Unum does NOT accept the diagnosis of depression as a cause for permanent or long-term disability and will take every necessary action it can to prove that philosophy. Insureds must also show a Global Assessment of Functioning of 50 or less and a full AXIS I-IV evaluation in order to be paid benefits at all.
Fortunately for Unum, the game it plays with insured’s benefits often results in playing the numbers. If the “risk” of getting caught is less than the potential profitability, then hey, why not? For the insured, Unum also breaks its “good faith and fair dealing” duties by ignoring the co-morbidity of the totality of symptoms and concentrates only on one diagnosis at its discretion. “Self-reported and subjective” claims are a topic for a different post although also related to abuses of review in an effort to pay for a shorter time period. I’m sure the reader can see the potential of Unum claiming nearly every impairment is “self-reported” or “subjective” – and it does, if it can do so credibly.
In general, Unum’s medical department also has an internal strategy for depression claims which often shortens benefits to 12-18 months. Internal medical reviews I’ve read tend to indicate Unum may accept and pay depression claims for approximately 12 months. After that, the company engages in aggressive risk management to find out why with proper medication and counseling the insured is NOT better or able to return to work.
Doc-to-doc calls are initiated, psychological and forensic IMEs are requested in an effort to find out why the “depressed” insured isn’t able to return to work. Although these aggressive activities are initiated for both ERISA and non-ERISA policies, those WITHOUT 24-month benefit limitations will receive the lion’s share of harassment because of the potential of paying the “depression” claim to age 65 and even lifetime.
Often, with Unum’s internal MD’s OK, depression claims are denied after only 12 months rather than 24. And, the unknowledgeable and unsuspecting lay person just presumes “Unum knows best”, which is very unfortunate indeed. The only depression claims paid long-term are for those diagnosed with more serious mental disorders requiring ECT treatments or to those who are in-patients in a mental health facility. On occasion, Unum may also pay well-supported OCD and PTSD claims, but again after 12 months the company begins to look for an out to future payments.
Of late Unum has also been conducting surveillance on depression insureds which often leads to ridiculous claim denials because the insured is “suspected of dating” or “having sex.” While it is impossible to capture mental illness on a CD, Unum does try hard nonetheless to render unsubstantiated conclusions from activities which are more often than not part of the mental treatment plan. Any insurance company can interpret illness and impairment anyway they want to as long as it is documented by a physician with good credentials.

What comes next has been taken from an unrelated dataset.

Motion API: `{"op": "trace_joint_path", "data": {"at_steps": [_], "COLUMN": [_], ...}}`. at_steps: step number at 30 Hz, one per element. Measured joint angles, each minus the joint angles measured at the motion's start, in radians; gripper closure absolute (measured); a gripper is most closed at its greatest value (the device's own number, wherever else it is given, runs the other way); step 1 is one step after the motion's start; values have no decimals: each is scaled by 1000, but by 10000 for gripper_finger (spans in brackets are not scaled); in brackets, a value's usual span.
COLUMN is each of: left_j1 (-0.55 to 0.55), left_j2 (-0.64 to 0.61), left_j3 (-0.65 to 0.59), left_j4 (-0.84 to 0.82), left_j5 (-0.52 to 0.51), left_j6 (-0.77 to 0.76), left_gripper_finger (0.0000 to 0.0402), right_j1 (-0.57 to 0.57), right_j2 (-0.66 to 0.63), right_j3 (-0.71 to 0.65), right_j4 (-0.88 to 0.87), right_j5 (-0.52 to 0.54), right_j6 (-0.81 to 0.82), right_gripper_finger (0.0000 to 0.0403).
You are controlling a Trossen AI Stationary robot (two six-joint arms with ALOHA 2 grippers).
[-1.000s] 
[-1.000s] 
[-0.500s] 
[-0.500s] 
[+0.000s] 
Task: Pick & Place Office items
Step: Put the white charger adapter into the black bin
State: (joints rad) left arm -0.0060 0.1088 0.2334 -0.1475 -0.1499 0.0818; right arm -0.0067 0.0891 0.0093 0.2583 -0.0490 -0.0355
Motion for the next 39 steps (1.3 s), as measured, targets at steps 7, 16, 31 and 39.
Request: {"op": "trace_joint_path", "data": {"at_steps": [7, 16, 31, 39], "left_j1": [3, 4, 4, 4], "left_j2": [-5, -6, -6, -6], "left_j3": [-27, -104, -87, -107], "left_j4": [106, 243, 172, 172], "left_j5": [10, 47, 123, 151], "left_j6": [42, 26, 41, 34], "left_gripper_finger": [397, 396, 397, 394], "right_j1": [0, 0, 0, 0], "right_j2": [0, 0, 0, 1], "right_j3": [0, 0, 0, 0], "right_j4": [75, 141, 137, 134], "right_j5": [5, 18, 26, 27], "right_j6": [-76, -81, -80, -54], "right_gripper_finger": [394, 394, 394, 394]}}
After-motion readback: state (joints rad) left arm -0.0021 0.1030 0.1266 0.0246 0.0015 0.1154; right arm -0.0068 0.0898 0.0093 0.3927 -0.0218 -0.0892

The lesson in this is that insureds and claimants should NEVER presume Unum is acting in your best interest especially those with depression claims. If there is a loophole, anywhere, Unum will capitalize on it and obtain documentation which makes it’s opinions and conclusions appear credible. Again, depression claims open up the door of opportunity for Unum to make a great deal of money and insureds with depression claims need to be “watchmen” and push back when appropriate.